24 October 2015


The country’s largest insurer, Life Insurance Corporation (LIC), has seen a 10 per cent decline in individual regular new business premium growth during the first six months of this fiscal year, with collections dropping to ₹8,115 crore from ₹8,890 crore during the same period last year.

At the same time, the private life insurance industry saw its individual regular premium income grow 15 per cent to ₹8,422 crore from ₹7,322 crore, according to data released by the Insurance Regulatory and Development Authority (IRDA). This is attributed mainly to a sudden surge in sales of unit-linked insurance plans (ULIPs).

“The shift towards financial assets has definitely benefited the life insurance industry. Customers are steadily beginning to believe in the proposition and flexibility offered by ULIPs,” said Sandeep Batra, Executive Director, ICICI Prudential Life Insurance.

LIC’s individual first-year premium has been declining since product regulations kicked in from January 2014. A significant reason for the drop is the absence of a ULIP in its portfolio, even as private insurers shifted towards selling ULIPs with the stock markets reviving.

“After the new regulations were implemented, insurers had to re-file all their products with the regulator and LIC was slow on the rollout of new products.
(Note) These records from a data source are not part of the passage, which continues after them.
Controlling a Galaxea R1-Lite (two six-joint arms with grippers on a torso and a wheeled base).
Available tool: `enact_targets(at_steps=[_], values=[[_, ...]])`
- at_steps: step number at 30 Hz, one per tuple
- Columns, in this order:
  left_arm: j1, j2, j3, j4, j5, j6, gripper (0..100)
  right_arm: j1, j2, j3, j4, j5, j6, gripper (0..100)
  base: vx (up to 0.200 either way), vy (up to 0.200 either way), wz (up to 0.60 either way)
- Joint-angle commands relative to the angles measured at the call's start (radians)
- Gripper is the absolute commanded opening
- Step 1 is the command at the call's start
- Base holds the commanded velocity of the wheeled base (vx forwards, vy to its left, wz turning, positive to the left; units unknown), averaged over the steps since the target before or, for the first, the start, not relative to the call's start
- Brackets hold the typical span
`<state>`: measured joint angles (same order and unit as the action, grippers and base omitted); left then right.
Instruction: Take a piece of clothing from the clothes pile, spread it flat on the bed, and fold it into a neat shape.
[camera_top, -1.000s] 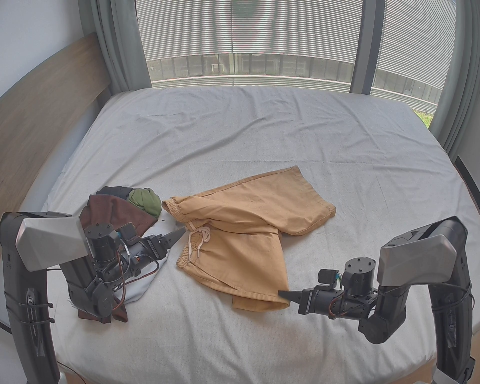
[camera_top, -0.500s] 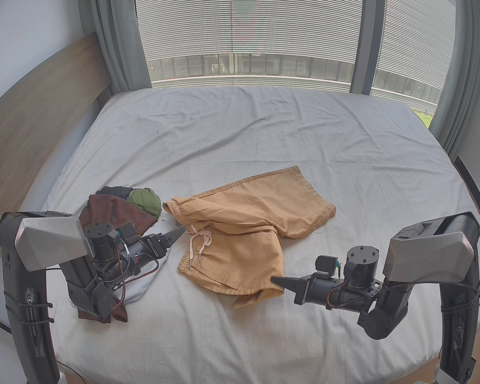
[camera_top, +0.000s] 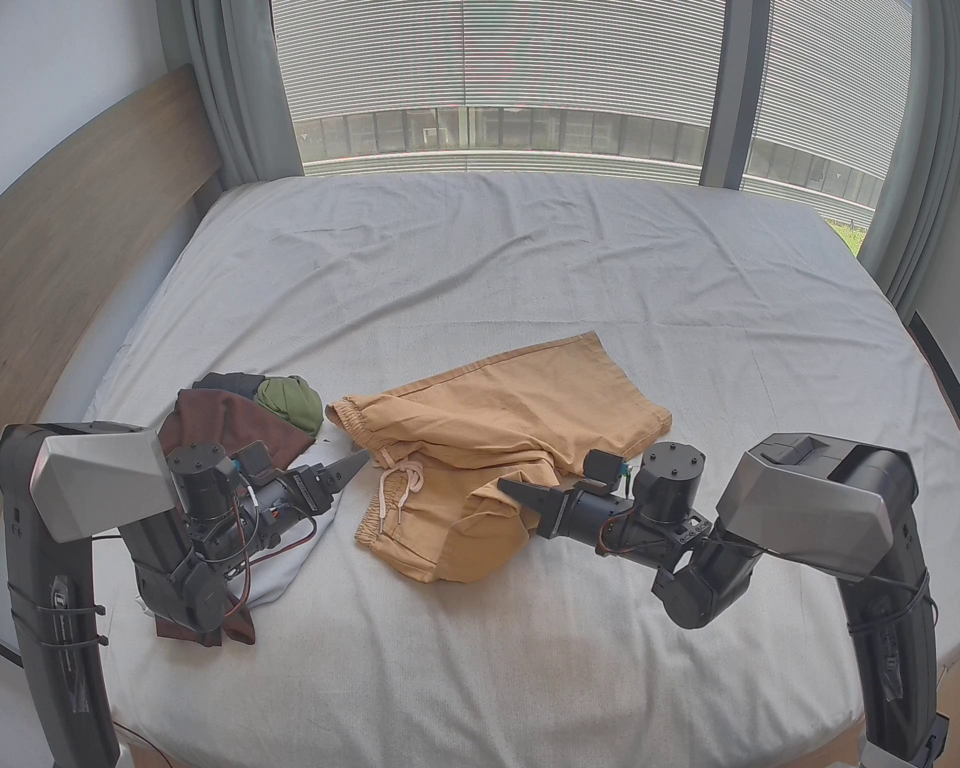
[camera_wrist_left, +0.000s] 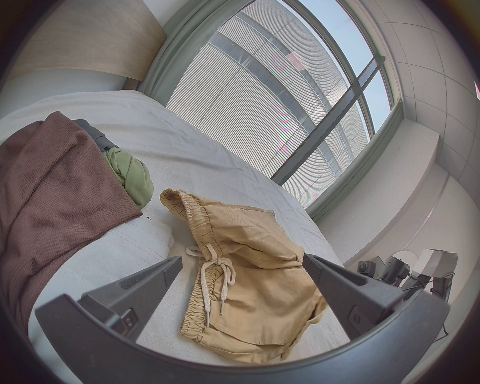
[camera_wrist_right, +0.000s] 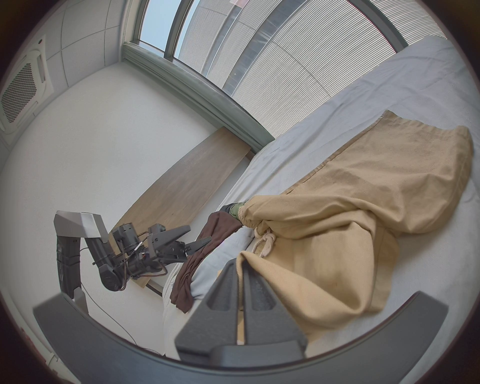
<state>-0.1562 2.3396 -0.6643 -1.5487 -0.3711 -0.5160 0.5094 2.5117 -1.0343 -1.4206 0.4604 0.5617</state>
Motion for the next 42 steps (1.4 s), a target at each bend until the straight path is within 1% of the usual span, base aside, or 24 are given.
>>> enact_targets(at_steps=[1,4,10,22,23,26,29,30,33,38,41,42], values=[[0.003,0.003,-0.008,-0.001,0.000,0.001,100,0.017,0.076,-0.119,0.060,-0.002,0.004,0,0.000,0.000,0.00],[0.003,0.003,-0.009,-0.001,0.000,0.001,100,0.028,0.084,-0.147,0.085,-0.002,0.004,0,0.000,0.000,0.00],[0.003,0.000,-0.015,-0.001,0.001,0.002,100,0.058,0.118,-0.256,0.138,-0.002,0.004,0,0.000,0.000,0.00],[0.001,0.006,-0.021,-0.001,0.000,0.004,100,0.072,0.137,-0.288,0.147,-0.002,0.004,0,0.000,0.000,0.00],[0.001,0.006,-0.021,-0.001,0.000,0.004,100,0.072,0.137,-0.288,0.147,-0.002,0.004,100,0.000,0.000,0.00],[0.001,0.007,-0.021,-0.001,0.000,0.004,100,0.067,0.142,-0.283,0.134,-0.014,0.006,100,0.000,0.000,0.00],[0.003,0.007,-0.021,-0.001,0.000,0.004,100,0.061,0.133,-0.270,0.129,-0.054,0.004,100,0.000,0.000,0.00],[0.003,0.007,-0.021,-0.001,0.000,0.004,100,0.061,0.131,-0.267,0.127,-0.057,0.004,100,0.000,0.000,0.00],[0.006,0.007,-0.023,-0.001,0.000,0.004,100,0.043,0.072,-0.179,0.103,-0.069,0.000,100,0.000,0.000,0.00],[0.004,0.004,-0.023,-0.002,0.000,0.004,100,-0.017,-0.016,-0.026,0.039,-0.072,-0.005,100,0.000,0.000,0.00],[0.006,0.004,-0.023,-0.002,0.000,0.004,100,-0.065,-0.033,0.039,0.006,-0.088,-0.019,100,0.000,0.000,0.00],[0.006,0.004,-0.023,-0.002,0.000,0.004,100,-0.065,-0.033,0.039,0.006,-0.088,-0.019,100,0.000,0.000,0.00]])
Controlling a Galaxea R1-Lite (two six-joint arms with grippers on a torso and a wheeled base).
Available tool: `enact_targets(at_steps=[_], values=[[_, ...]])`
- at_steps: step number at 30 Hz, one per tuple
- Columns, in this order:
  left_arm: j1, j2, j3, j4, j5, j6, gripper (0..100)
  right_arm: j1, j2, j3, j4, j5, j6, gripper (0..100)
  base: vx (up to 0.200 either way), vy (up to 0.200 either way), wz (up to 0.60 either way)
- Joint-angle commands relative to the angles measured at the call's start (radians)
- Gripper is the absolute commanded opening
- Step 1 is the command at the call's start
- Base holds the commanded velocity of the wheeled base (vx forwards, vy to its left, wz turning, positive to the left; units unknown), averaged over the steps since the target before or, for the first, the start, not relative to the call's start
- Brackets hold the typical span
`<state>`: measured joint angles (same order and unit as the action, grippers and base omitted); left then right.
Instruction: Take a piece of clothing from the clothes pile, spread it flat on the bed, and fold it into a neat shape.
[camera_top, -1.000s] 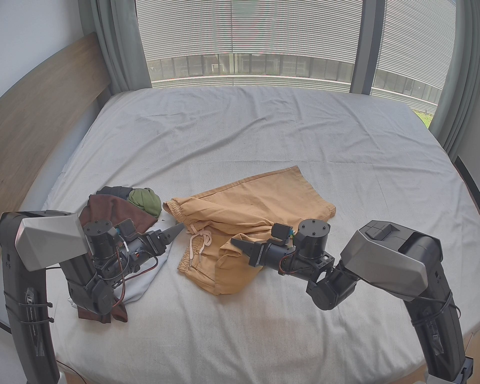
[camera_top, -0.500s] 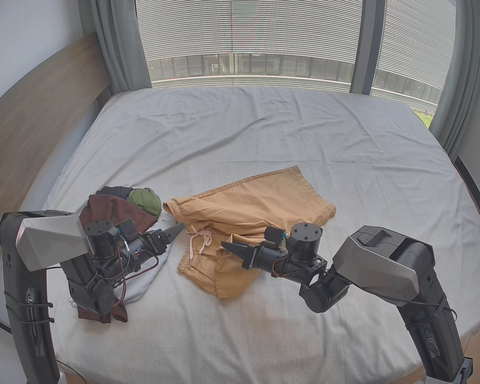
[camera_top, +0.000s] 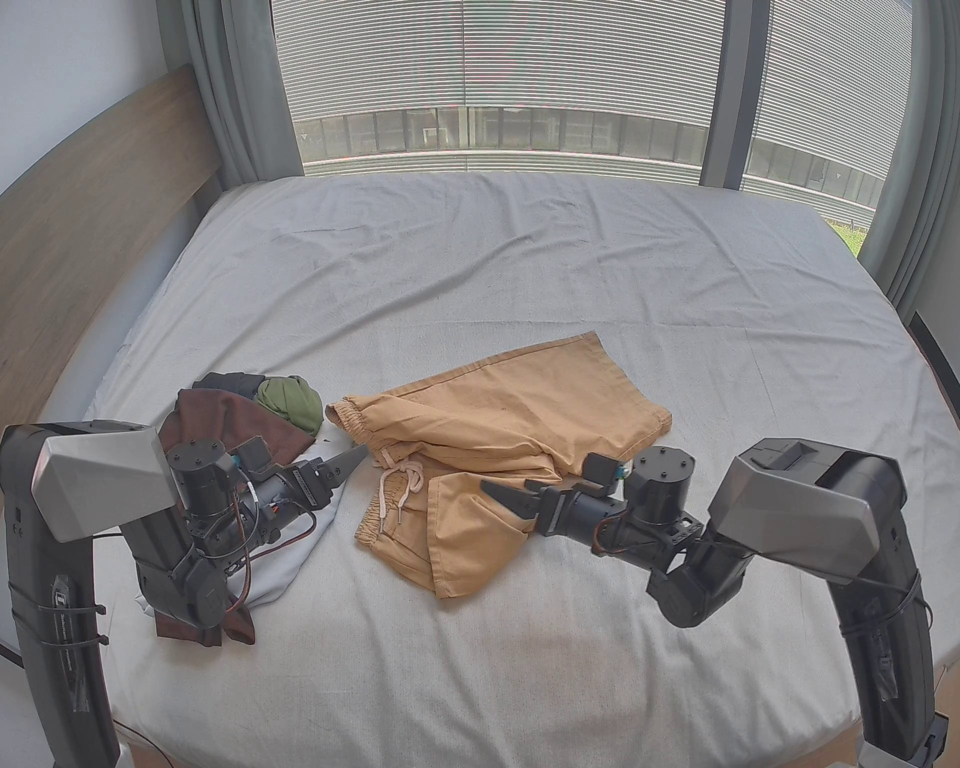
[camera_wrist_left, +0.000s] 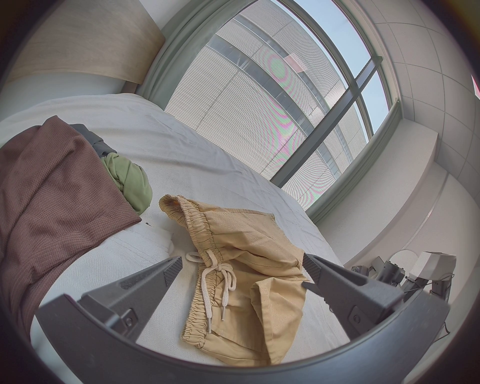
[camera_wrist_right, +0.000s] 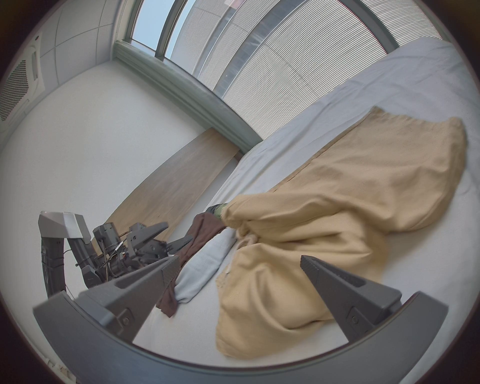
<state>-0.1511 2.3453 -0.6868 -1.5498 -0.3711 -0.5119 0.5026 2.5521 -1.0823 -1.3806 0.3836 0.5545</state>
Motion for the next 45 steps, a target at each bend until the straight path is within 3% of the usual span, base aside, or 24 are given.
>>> enact_targets(at_steps=[1,8,21,28,45], values=[[0.001,-0.001,-0.002,-0.001,0.000,0.000,100,-0.093,-0.064,0.124,-0.072,-0.019,-0.019,100,0.000,0.000,0.00],[-0.002,0.003,-0.007,-0.001,0.000,0.000,100,-0.165,0.013,0.190,-0.161,-0.028,-0.021,100,0.000,0.000,0.00],[-0.001,0.006,-0.007,-0.001,0.001,0.000,100,-0.162,0.100,0.196,-0.161,-0.051,-0.067,100,0.000,0.000,0.00],[-0.002,0.006,-0.007,-0.001,0.001,0.000,100,-0.113,0.100,0.225,-0.161,-0.049,-0.103,100,0.000,0.000,0.00],[-0.004,0.014,-0.007,-0.001,0.001,0.001,100,0.021,0.080,0.239,-0.159,-0.046,-0.099,100,0.000,0.000,0.00]])
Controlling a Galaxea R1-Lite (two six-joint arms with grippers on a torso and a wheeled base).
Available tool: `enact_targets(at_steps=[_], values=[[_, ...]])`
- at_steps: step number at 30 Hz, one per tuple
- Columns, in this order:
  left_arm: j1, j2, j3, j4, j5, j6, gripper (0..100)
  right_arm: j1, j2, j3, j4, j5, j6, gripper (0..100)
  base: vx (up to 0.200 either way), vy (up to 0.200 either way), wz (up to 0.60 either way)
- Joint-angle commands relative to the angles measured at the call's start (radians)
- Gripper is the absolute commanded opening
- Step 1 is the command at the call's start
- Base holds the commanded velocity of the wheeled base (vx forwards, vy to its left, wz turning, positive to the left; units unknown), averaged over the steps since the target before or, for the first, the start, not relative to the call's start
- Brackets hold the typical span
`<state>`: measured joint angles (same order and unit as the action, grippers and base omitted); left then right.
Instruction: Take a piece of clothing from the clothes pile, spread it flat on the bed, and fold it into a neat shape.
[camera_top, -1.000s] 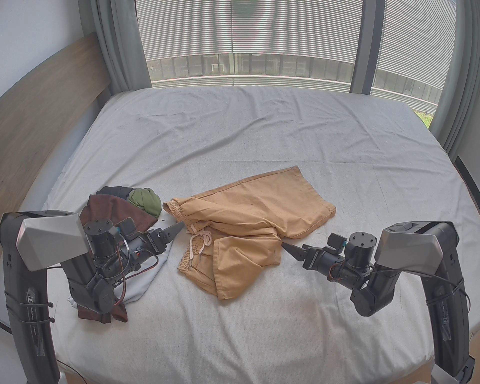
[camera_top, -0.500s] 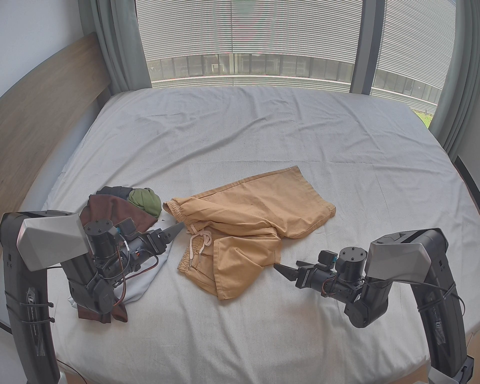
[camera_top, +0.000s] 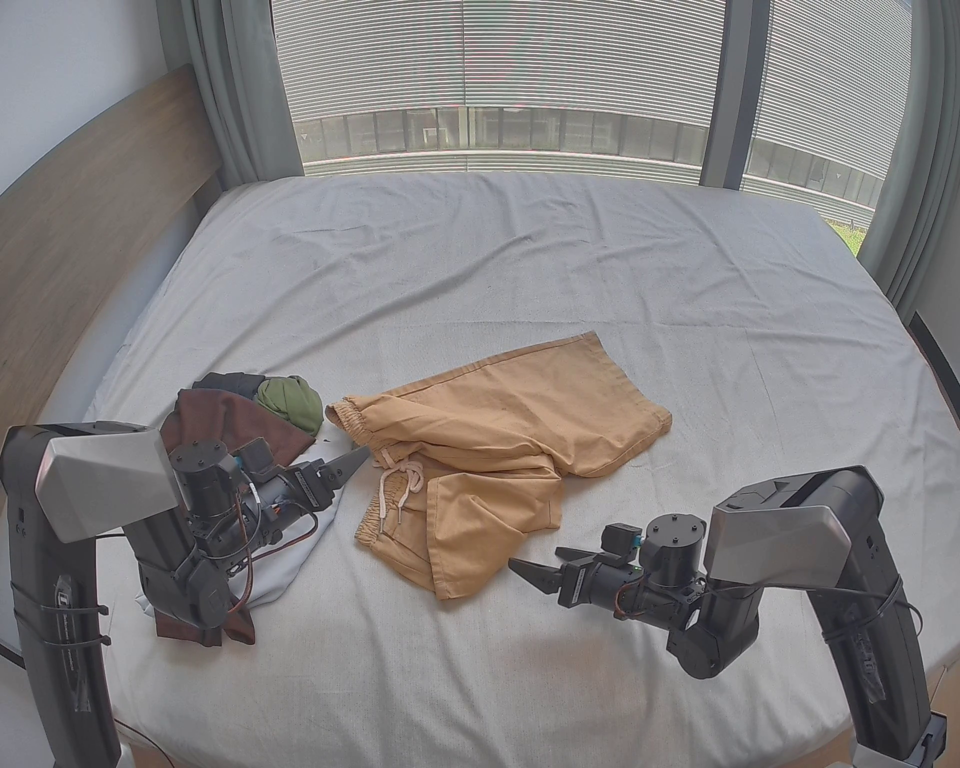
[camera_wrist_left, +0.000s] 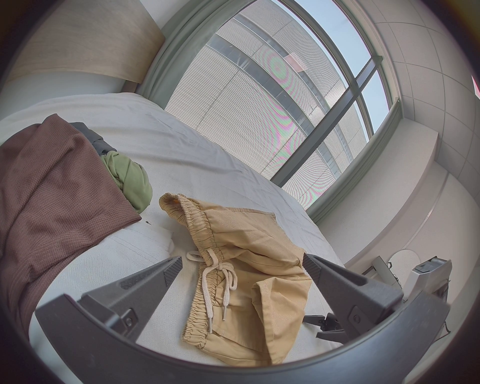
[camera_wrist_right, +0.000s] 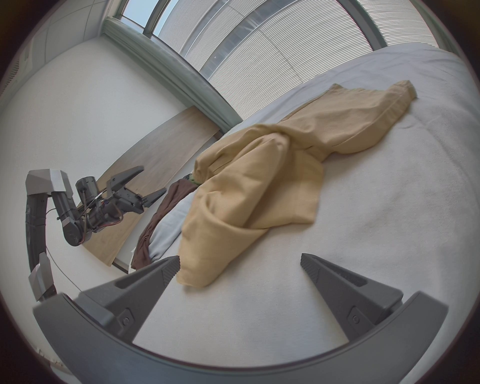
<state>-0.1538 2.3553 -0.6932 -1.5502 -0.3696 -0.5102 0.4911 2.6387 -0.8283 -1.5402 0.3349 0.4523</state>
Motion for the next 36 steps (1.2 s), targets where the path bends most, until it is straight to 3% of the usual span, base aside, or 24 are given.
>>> enact_targets(at_steps=[1,6,23,24,36], values=[[-0.001,0.004,0.000,-0.001,0.000,-0.001,100,0.032,-0.006,-0.017,0.000,0.003,0.003,100,0.000,0.000,0.00],[-0.001,0.001,0.000,-0.001,0.000,-0.001,100,0.043,0.010,-0.118,0.028,0.004,0.009,100,0.000,0.000,0.00],[-0.007,0.009,0.000,-0.002,0.000,0.001,100,0.038,0.058,-0.203,0.046,0.001,-0.006,100,0.000,0.000,0.00],[-0.007,0.009,0.000,-0.002,0.000,-0.001,100,0.038,0.060,-0.209,0.054,0.001,-0.006,0,0.000,0.000,0.00],[-0.003,0.005,0.000,-0.001,0.000,-0.001,100,0.043,0.055,-0.224,0.057,0.001,-0.006,0,0.000,0.000,0.00]])
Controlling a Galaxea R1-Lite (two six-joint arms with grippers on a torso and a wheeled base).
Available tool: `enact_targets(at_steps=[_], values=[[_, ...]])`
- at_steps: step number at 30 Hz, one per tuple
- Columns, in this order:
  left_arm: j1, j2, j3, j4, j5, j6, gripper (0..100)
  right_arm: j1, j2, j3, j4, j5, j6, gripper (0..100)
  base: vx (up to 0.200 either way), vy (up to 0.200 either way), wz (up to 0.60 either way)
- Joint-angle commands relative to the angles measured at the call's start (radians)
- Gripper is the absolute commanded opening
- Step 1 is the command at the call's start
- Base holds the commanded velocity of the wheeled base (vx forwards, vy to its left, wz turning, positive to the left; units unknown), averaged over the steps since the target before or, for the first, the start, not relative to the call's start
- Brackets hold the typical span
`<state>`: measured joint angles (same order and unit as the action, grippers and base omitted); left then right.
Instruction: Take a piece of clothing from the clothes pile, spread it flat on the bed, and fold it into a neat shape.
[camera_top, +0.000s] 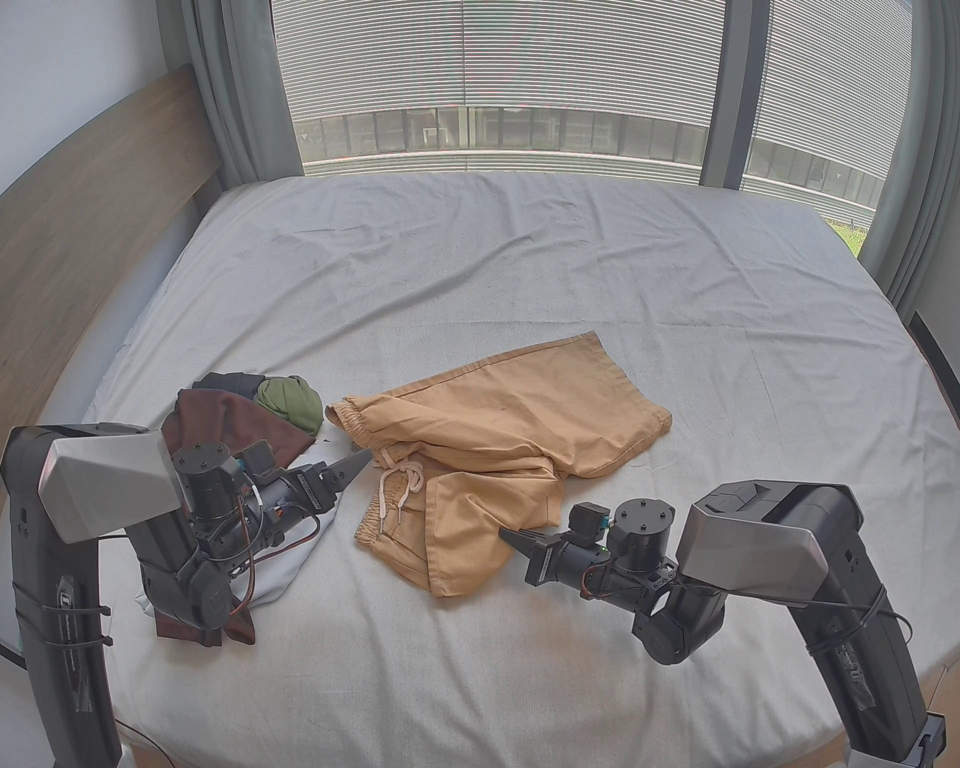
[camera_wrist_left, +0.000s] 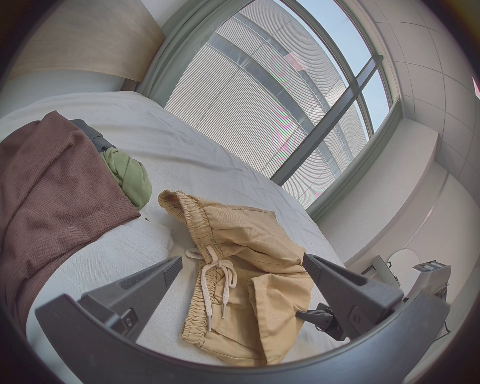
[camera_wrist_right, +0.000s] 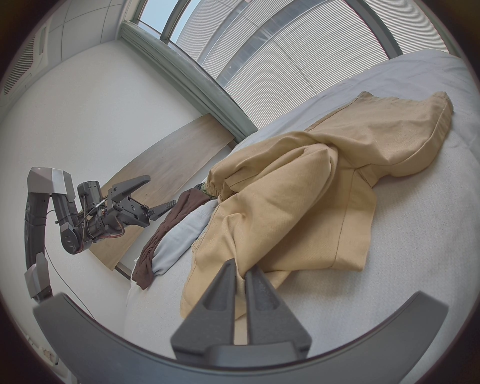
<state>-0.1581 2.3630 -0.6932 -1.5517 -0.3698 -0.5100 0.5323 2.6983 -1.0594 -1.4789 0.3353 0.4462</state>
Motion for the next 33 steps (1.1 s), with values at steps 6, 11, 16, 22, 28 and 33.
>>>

The private life insurance industry has seen big growth in ULIPs, especially the bank-promoted private life insurers, whereas LIC has only recently introduced its ULIP product,” said the CEO of a leading private life insurer.

In August, LIC had launched its new ULIP product, called New Endowment Plus, to arrest its falling market share in individual premium collection.

Incidentally, on an overall basis (group and individual), LIC saw new premium collections rise 10 per cent to ₹39,161.78 crore in the first six months of the current fiscal due to a big jump in group premium collections, where the state-owned insurer continues to be dominant.

28% growth for pvt insurers
On overall new business premiums, the private life insurance industry reported 28 per cent growth to ₹17,125.81 crore in the first six months of the current financial year, against ₹13,346.91 crore in the corresponding period of the previous financial year.

The new product regulations have brought positivity in the industry, particularly in ULIPs, said Tarun Chugh, Managing Director and CEO of PNB Metlife.

He added that the industry has been working on streamlining policy issuance processes, using technology that is yielding improved productivity.